§ What you have to do
Please count the lines in the records below that include the word "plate" and report only the total.

*** Material provided

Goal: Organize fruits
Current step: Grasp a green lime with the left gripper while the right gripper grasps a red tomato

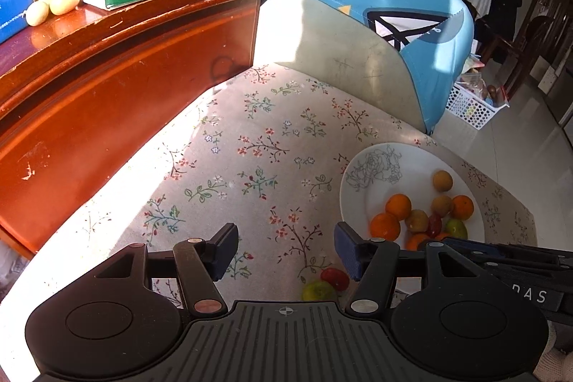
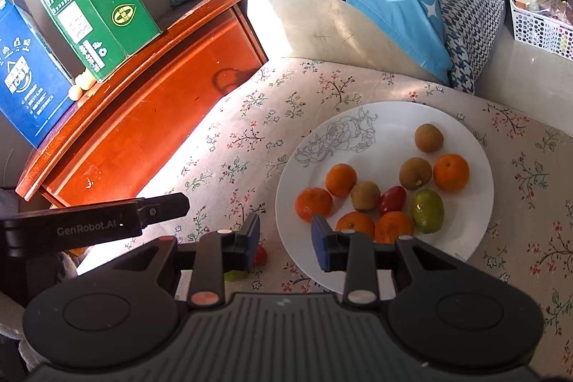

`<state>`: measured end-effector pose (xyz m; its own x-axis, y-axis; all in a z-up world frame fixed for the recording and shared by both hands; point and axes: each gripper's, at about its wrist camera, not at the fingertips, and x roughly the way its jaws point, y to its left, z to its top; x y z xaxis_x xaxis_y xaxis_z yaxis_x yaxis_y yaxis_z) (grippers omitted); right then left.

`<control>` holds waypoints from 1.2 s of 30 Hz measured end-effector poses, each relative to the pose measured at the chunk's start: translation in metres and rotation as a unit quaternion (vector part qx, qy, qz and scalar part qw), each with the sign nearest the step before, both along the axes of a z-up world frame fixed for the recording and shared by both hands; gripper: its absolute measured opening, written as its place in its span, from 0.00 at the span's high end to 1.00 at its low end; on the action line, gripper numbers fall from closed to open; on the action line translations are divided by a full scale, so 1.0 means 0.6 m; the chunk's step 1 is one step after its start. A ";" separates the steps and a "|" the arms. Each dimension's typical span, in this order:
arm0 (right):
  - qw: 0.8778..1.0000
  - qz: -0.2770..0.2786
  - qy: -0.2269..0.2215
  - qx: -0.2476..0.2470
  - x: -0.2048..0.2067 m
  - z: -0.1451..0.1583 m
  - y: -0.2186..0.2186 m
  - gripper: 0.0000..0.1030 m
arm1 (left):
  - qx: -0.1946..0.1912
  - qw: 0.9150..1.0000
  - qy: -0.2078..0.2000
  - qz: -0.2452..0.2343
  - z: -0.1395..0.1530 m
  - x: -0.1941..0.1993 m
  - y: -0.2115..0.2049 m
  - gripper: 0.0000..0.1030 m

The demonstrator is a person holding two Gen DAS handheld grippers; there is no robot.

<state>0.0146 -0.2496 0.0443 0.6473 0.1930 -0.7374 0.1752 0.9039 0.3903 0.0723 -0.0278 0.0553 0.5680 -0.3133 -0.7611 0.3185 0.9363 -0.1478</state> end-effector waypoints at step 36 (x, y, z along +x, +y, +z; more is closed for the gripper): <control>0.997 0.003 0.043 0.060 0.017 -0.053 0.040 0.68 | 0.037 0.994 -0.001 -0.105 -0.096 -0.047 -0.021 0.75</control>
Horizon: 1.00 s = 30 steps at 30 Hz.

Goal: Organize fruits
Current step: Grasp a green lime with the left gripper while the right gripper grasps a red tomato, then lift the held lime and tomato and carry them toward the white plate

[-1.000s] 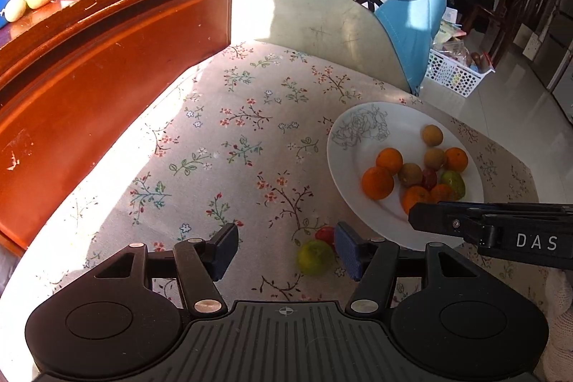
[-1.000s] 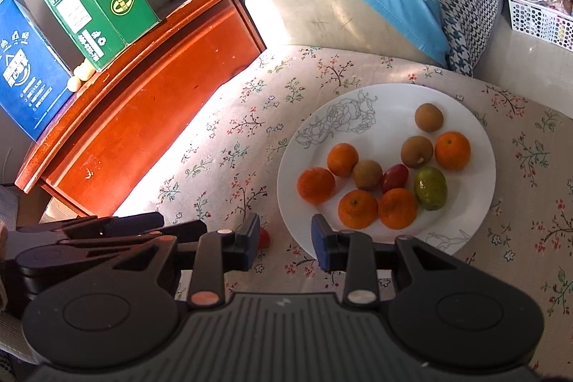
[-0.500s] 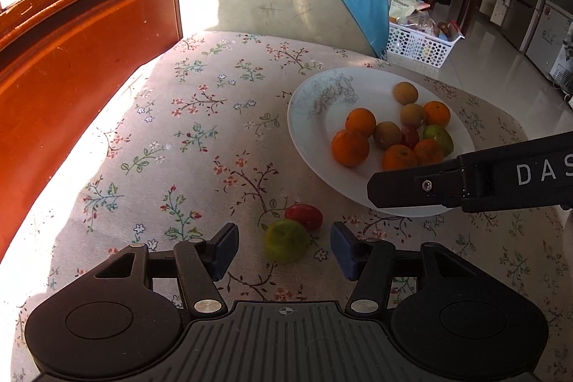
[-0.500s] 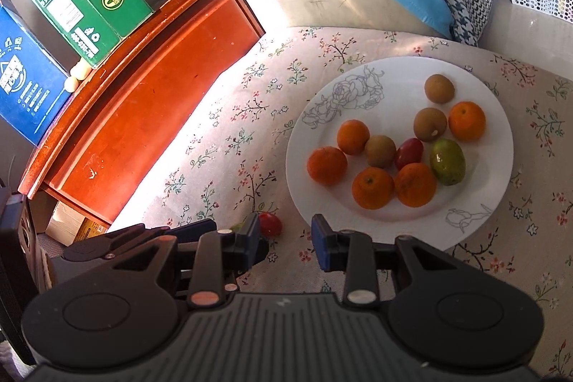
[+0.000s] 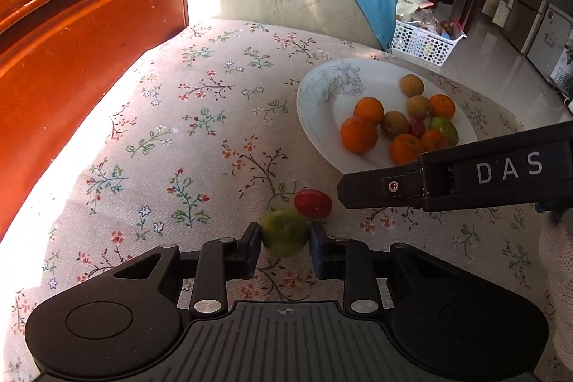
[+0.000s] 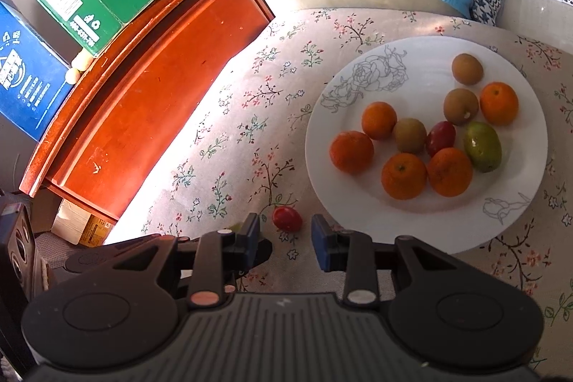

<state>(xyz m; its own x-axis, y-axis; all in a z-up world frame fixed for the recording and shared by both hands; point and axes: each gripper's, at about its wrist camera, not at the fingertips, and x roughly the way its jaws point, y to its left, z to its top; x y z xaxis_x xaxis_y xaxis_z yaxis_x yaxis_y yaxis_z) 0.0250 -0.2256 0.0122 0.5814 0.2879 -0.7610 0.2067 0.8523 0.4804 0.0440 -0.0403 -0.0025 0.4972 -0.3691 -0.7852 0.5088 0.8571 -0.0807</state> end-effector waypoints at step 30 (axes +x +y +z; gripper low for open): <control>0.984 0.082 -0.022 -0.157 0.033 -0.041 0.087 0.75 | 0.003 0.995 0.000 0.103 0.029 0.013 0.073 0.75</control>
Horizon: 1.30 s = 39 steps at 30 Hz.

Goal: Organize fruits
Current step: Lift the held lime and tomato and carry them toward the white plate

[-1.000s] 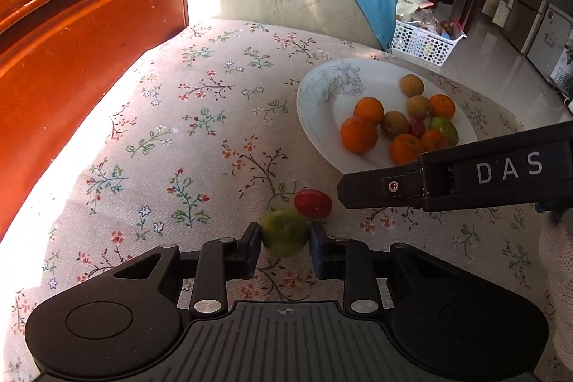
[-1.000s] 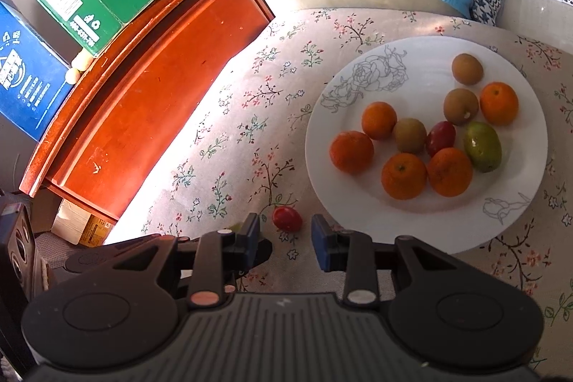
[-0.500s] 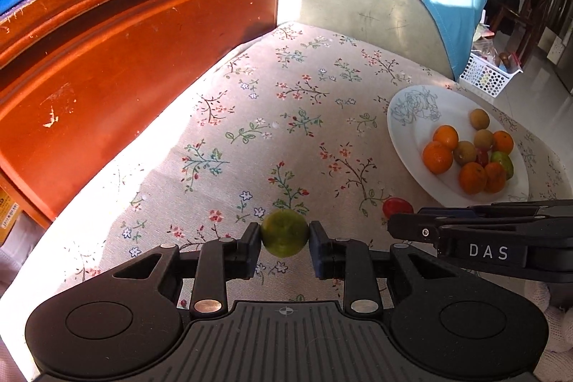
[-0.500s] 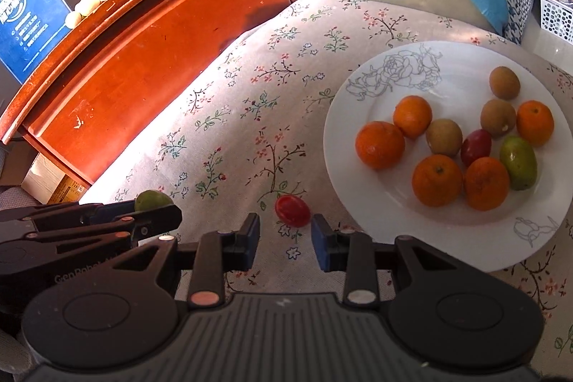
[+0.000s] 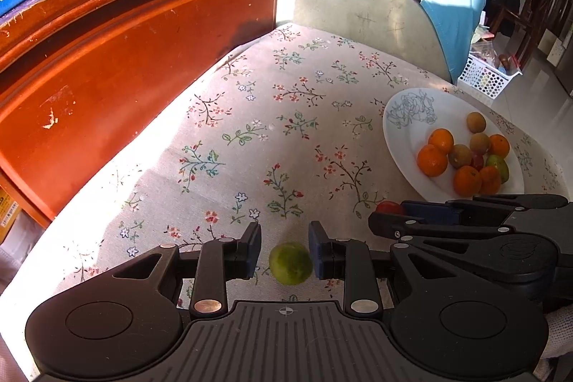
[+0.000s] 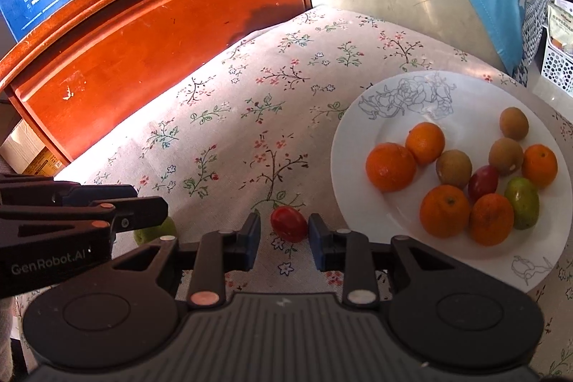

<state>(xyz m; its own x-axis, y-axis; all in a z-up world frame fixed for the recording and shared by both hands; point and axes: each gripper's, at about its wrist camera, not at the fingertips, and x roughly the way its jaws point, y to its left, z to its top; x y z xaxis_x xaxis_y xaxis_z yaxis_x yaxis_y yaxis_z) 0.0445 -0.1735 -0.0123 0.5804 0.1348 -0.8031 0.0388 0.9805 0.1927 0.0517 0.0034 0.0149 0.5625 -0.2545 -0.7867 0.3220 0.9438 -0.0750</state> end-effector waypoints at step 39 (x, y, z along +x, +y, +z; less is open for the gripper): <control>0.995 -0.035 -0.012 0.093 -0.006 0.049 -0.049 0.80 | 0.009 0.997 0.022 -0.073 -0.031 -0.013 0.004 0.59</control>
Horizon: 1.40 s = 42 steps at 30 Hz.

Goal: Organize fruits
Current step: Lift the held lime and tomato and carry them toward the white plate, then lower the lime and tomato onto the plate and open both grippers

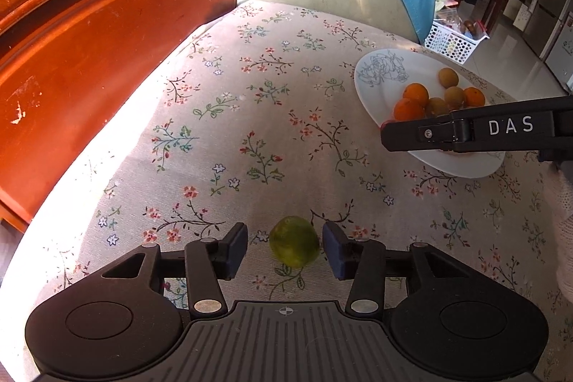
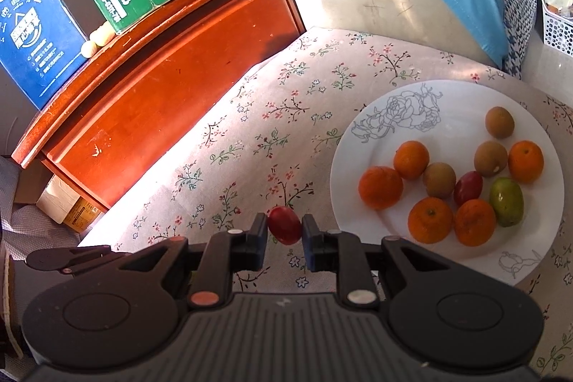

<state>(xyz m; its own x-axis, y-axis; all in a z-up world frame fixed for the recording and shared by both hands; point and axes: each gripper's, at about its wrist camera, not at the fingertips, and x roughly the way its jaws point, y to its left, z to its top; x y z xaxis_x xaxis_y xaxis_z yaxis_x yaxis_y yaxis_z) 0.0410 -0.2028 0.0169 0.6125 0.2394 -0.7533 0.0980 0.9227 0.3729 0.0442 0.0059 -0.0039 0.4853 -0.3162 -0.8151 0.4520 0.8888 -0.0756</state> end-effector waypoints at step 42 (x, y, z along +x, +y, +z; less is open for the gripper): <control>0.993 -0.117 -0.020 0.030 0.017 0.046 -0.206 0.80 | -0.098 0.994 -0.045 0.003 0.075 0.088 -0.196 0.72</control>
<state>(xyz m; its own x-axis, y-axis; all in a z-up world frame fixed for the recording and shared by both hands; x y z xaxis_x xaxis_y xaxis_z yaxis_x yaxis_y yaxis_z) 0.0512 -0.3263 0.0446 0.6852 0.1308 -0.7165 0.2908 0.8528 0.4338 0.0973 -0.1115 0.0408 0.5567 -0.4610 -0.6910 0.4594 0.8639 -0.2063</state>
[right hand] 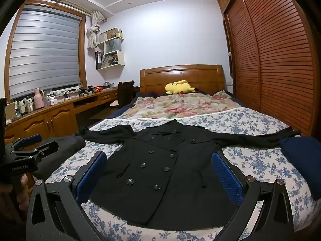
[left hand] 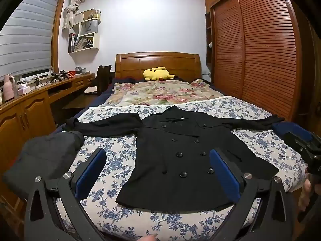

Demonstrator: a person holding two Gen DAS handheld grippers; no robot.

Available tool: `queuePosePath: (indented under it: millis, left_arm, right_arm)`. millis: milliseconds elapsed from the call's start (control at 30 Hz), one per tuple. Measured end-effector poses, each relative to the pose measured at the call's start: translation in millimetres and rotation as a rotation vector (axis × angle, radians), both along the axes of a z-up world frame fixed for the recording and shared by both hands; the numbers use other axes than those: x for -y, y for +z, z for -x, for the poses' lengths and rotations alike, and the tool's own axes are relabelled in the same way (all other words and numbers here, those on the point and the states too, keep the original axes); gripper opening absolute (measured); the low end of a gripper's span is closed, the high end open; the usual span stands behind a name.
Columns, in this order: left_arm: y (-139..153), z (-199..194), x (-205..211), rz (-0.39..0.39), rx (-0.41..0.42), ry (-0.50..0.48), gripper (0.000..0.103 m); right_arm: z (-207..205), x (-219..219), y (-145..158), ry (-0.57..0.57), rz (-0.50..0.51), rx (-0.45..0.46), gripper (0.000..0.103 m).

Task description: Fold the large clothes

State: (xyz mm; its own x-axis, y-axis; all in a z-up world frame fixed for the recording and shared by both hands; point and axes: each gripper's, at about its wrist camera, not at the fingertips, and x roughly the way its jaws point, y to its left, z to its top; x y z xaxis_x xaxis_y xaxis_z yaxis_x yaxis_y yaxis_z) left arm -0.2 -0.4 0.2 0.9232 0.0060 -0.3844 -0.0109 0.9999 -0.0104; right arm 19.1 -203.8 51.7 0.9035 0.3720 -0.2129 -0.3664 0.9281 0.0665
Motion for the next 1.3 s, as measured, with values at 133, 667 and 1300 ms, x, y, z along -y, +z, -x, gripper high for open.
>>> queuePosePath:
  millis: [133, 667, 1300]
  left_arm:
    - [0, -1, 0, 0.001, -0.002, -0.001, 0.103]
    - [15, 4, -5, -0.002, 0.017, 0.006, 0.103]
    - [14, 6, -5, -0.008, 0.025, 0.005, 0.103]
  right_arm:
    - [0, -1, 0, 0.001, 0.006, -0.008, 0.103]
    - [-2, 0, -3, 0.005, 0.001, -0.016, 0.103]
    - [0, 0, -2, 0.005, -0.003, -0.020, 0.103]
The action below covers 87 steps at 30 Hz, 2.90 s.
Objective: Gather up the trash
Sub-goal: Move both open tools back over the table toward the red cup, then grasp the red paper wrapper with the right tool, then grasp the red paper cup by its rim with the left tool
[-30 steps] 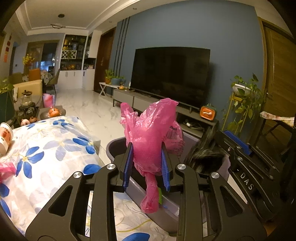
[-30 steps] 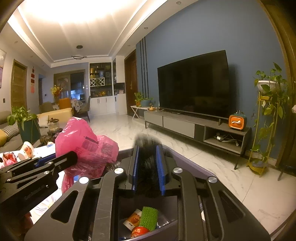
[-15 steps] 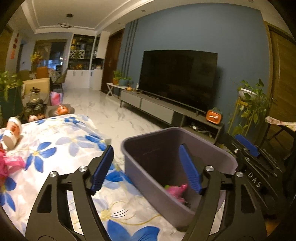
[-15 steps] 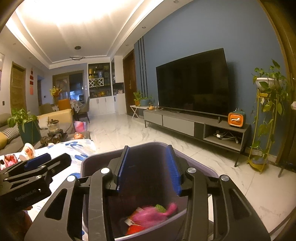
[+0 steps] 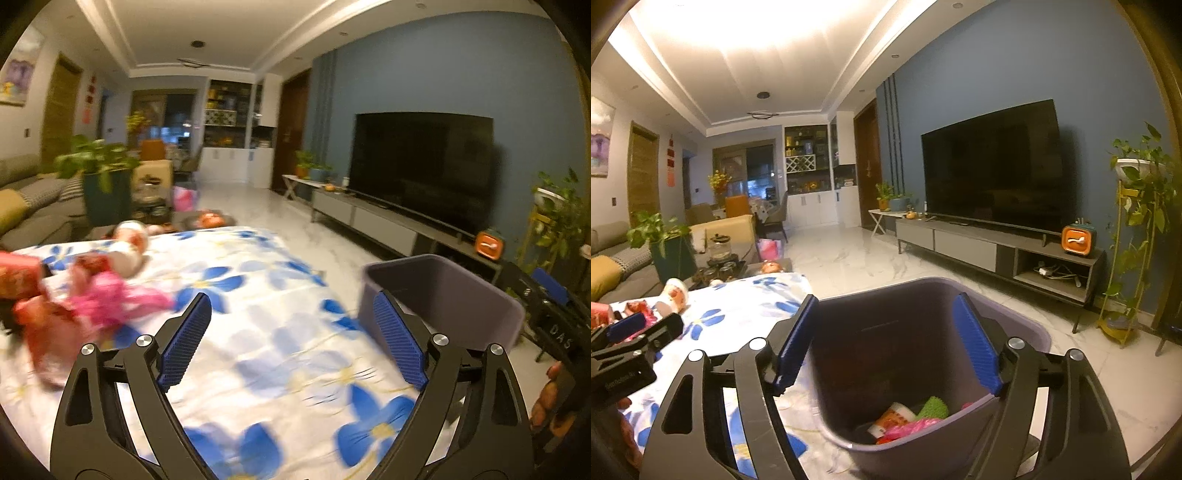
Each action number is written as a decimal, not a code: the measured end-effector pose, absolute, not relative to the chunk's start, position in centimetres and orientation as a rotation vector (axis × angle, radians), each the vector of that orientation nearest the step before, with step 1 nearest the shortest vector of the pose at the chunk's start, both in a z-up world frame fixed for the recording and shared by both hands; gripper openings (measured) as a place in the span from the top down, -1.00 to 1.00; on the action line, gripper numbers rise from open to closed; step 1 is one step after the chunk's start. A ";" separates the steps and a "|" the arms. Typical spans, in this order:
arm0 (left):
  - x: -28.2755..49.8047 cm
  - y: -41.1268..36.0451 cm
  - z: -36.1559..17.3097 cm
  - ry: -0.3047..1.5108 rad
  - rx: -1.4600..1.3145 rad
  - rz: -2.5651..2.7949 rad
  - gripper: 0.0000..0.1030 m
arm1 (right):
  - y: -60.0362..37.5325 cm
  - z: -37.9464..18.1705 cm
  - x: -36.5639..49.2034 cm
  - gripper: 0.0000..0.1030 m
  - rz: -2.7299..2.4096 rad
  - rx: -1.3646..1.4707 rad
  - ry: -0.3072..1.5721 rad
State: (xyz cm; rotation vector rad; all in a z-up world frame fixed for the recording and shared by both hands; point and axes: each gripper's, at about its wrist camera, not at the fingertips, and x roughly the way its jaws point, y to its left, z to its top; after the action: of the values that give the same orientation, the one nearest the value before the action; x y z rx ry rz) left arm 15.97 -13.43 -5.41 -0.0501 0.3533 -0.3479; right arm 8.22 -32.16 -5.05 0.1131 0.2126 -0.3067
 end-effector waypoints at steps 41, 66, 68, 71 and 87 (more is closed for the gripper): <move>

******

§ Result of the exercise
3